## EXERCISE INSTRUCTIONS:
What is needed is a word-for-word copy of every record below, minus the pictures.

## LISTED ENTRIES:
=== Section Start ===

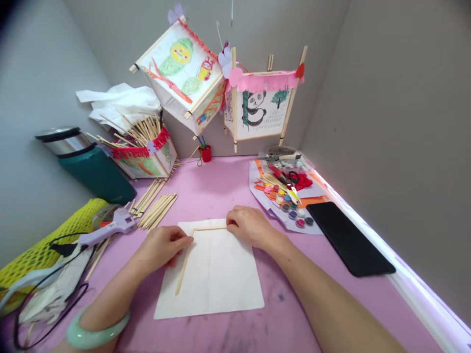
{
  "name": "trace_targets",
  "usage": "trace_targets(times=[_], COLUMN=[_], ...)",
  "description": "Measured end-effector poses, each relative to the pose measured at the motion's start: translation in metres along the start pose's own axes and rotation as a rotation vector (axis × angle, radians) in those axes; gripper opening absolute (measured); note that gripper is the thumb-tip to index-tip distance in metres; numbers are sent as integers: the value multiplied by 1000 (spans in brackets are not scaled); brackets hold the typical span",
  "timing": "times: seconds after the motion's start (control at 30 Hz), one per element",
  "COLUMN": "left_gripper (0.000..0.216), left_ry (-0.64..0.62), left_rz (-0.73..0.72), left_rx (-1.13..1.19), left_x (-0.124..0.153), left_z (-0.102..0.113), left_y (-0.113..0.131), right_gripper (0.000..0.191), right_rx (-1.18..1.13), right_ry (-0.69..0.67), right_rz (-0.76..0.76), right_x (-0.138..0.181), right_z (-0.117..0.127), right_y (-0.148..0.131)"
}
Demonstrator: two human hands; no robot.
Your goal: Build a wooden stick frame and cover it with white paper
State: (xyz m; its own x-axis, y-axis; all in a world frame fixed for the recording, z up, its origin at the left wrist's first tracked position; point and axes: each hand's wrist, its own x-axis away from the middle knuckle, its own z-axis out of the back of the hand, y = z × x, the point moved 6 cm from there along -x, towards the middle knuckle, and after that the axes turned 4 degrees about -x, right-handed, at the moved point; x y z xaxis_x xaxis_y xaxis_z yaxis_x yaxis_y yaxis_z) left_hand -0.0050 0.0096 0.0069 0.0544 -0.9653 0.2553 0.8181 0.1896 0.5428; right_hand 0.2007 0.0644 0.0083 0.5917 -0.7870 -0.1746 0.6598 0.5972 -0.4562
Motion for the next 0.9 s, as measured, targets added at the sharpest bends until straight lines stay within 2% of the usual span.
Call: trace_targets(times=[0.27, 0.73, 0.9], left_gripper=[16, 10, 15], left_ry=[139, 143, 136], left_rz=[-65, -46, -68], left_rx=[-347, -343, -313], left_x=[3, 1, 2], left_z=[-6, -2, 0], left_y=[5, 3, 2], right_gripper=[10, 11, 11], right_rx=[4, -11, 8], right_ry=[19, 48, 43], right_rz=[-8, 0, 11], right_x=[-1, -1, -1], right_z=[-3, -7, -6], right_y=[-2, -7, -10])
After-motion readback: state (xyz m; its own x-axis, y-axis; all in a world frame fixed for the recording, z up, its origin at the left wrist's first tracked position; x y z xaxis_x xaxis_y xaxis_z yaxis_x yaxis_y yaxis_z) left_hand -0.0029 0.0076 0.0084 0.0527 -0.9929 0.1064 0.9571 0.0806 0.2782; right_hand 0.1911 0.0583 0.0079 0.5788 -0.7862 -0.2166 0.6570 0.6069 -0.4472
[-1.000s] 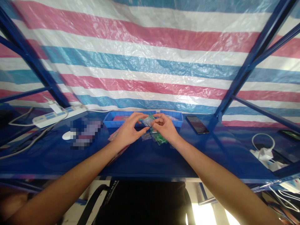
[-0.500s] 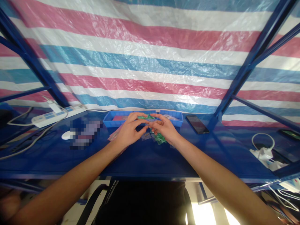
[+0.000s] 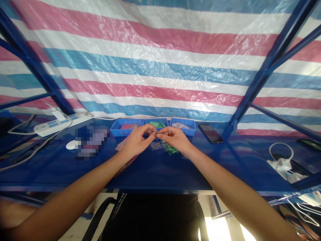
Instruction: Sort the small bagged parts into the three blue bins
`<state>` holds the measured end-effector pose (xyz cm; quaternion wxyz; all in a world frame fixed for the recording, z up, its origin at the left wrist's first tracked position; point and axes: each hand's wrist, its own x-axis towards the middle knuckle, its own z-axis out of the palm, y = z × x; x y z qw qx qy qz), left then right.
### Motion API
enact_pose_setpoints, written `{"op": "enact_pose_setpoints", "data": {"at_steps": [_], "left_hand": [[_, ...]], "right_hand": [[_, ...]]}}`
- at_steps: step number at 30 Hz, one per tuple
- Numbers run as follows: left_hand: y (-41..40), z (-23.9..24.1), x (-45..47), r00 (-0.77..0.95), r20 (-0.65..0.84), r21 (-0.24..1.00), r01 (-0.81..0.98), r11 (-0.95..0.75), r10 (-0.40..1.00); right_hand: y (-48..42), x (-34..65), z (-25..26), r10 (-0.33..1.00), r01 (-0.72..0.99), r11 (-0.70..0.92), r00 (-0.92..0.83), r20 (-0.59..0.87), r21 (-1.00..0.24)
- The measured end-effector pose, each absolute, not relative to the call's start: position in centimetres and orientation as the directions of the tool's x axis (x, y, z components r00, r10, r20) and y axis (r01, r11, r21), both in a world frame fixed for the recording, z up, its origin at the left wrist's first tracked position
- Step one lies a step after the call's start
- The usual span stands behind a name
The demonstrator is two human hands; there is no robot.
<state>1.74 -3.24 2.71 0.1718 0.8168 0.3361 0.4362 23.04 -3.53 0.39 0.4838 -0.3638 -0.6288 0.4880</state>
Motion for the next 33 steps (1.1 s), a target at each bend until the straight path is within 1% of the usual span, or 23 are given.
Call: {"op": "enact_pose_setpoints", "data": {"at_steps": [5,8,13,19,21,24,29,33], "left_hand": [[-3.1,2.4,1.9,0.398,0.545,0.672,0.32,-0.668,0.738],[-3.2,2.3,1.9,0.413,0.528,0.7,0.283,-0.656,0.742],[-3.5,2.4,1.9,0.468,0.552,0.644,0.285,-0.71,0.69],[-3.6,2.3,2.1,0.488,0.566,0.609,0.296,-0.736,0.664],[-3.7,2.4,2.1,0.48,0.577,0.581,0.327,-0.746,0.66],[-3.9,2.7,1.9,0.474,0.625,0.492,0.379,-0.784,0.621],[-3.7,2.8,1.5,0.539,0.681,0.344,0.362,-0.866,0.496],[-3.0,2.5,1.3,0.564,0.682,0.284,0.382,-0.879,0.465]], "right_hand": [[-3.8,22.9,0.7,0.933,-0.039,0.229,-0.276,0.23,-0.973],[-3.8,22.8,0.6,0.935,-0.054,0.201,-0.287,0.208,-0.978],[-3.7,22.8,0.2,0.93,-0.066,0.17,-0.32,0.182,-0.983],[-3.6,22.8,-0.1,0.926,-0.075,0.161,-0.333,0.177,-0.984],[-3.6,22.8,-0.1,0.928,-0.084,0.164,-0.325,0.183,-0.983],[-3.6,22.9,0.2,0.935,-0.125,0.159,-0.299,0.19,-0.979],[-3.8,23.0,0.8,0.959,-0.173,0.088,-0.252,0.131,-0.981],[-4.0,23.2,1.1,0.953,-0.188,0.051,-0.284,0.104,-0.981]]}}
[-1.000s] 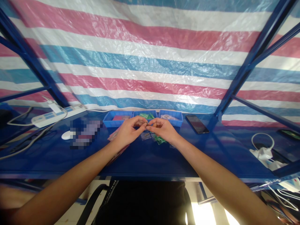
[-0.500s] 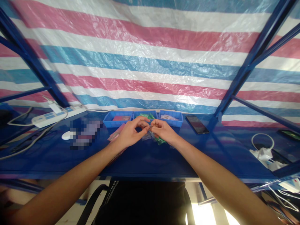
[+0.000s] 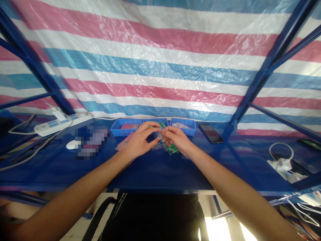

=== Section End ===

## RESPONSE TO THIS EXERCISE:
{
  "name": "trace_targets",
  "usage": "trace_targets(times=[_], COLUMN=[_], ...)",
  "description": "Measured end-effector poses, each relative to the pose measured at the motion's start: translation in metres along the start pose's own axes and rotation as a rotation vector (axis × angle, radians) in those axes; gripper opening absolute (measured); note that gripper is the thumb-tip to index-tip distance in metres; numbers are sent as integers: the value multiplied by 1000 (spans in brackets are not scaled); brackets hold the typical span",
  "timing": "times: seconds after the motion's start (control at 30 Hz), one per element",
  "COLUMN": "left_gripper (0.000..0.216), left_ry (-0.64..0.62), left_rz (-0.73..0.72), left_rx (-1.13..1.19), left_x (-0.124..0.153), left_z (-0.102..0.113), left_y (-0.113..0.131), right_gripper (0.000..0.191), right_rx (-1.18..1.13), right_ry (-0.69..0.67), right_rz (-0.76..0.76), right_x (-0.138..0.181), right_z (-0.117..0.127), right_y (-0.148..0.131)"
}
Demonstrator: two human hands; no robot.
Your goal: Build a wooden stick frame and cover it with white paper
State: (xyz m; its own x-axis, y-axis; all in a world frame fixed for the recording, z up, its origin at the left wrist's first tracked position; point and axes: each hand's wrist, its own x-axis away from the middle knuckle, its own z-axis out of the back of the hand, y = z × x, the point moved 6 cm from there along -x, towards the middle knuckle, and after that the axes turned 4 degrees about -x, right-handed, at the moved point; x y z xaxis_x xaxis_y xaxis_z yaxis_x yaxis_y yaxis_z) left_hand -0.0050 0.0096 0.0069 0.0544 -0.9653 0.2553 0.8181 0.1896 0.5428; right_hand 0.2007 0.0644 0.0083 0.5917 -0.7870 -0.1746 0.6598 0.5972 -0.4562
Motion for the next 0.9 s, as measured, targets added at the sharpest bends until straight lines stay within 2% of the usual span.
Call: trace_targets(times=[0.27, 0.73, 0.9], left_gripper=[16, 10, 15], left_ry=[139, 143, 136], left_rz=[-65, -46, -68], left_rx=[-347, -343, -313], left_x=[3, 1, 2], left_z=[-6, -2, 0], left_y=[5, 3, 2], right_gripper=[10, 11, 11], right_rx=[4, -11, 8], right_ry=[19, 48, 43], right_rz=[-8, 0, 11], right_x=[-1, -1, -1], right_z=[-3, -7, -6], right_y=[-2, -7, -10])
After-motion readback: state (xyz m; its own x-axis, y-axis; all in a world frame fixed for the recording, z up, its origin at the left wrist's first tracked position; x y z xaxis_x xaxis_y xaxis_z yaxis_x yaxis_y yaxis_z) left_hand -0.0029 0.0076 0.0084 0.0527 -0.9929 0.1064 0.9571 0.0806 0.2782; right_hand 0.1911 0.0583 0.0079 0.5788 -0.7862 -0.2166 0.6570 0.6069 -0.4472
[-1.000s] 
[-0.500s] 
[+0.000s] 
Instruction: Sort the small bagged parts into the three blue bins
`<state>` holds the measured end-effector pose (xyz cm; quaternion wxyz; all in a world frame fixed for the recording, z up, its origin at the left wrist's first tracked position; point and axes: each hand's wrist, its own x-axis towards the middle knuckle, its own z-axis out of the palm, y = z × x; x y z qw qx qy qz), left then right.
### Motion API
enact_pose_setpoints, written `{"op": "enact_pose_setpoints", "data": {"at_steps": [_], "left_hand": [[_, ...]], "right_hand": [[_, ...]]}}`
- at_steps: step number at 30 Hz, one per tuple
- Numbers run as follows: left_hand: y (-41..40), z (-23.9..24.1), x (-45..47), r00 (-0.77..0.95), r20 (-0.65..0.84), r21 (-0.24..1.00), r01 (-0.81..0.98), r11 (-0.95..0.75), r10 (-0.40..1.00); right_hand: y (-48..42), x (-34..65), z (-25..26), r10 (-0.33..1.00), r01 (-0.72..0.99), r11 (-0.70..0.92), r00 (-0.92..0.83), r20 (-0.59..0.87), r21 (-1.00..0.24)
- The measured end-effector pose, each absolute, not relative to the call's start: position in centimetres and orientation as the directions of the tool's x axis (x, y, z components r00, r10, r20) and y axis (r01, r11, r21), both in a world frame fixed for the recording, z up, its origin at the left wrist's first tracked position
- Step one lies a step after the call's start
- The usual span stands behind a name
The demonstrator is two human hands; there is no robot.
<state>1.74 -3.24 2.71 0.1718 0.8168 0.3361 0.4362 23.04 -3.53 0.39 0.4838 -0.3638 -0.6288 0.4880</state>
Motion for the next 33 steps (1.1 s), a target at each bend until the straight path is within 1% of the usual span, or 23 are given.
Call: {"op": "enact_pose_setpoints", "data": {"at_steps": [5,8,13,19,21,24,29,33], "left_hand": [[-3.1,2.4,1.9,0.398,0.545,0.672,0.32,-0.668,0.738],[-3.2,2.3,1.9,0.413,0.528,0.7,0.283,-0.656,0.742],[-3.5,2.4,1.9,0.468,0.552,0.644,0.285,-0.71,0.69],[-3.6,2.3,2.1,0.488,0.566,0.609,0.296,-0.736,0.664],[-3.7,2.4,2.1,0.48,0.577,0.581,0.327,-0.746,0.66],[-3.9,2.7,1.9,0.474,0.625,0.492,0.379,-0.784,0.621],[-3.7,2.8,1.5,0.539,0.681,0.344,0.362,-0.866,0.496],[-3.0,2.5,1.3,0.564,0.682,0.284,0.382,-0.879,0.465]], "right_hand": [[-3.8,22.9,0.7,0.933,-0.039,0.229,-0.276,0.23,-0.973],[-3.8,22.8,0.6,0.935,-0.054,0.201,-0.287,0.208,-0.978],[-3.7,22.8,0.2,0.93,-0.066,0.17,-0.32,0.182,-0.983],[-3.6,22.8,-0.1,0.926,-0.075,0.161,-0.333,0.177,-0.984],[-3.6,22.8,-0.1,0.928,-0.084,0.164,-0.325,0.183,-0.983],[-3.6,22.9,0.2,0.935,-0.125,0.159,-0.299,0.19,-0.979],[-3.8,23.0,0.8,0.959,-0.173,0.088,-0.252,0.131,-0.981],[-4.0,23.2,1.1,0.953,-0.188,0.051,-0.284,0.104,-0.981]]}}
[-1.000s] 
[-0.500s] 
[+0.000s] 

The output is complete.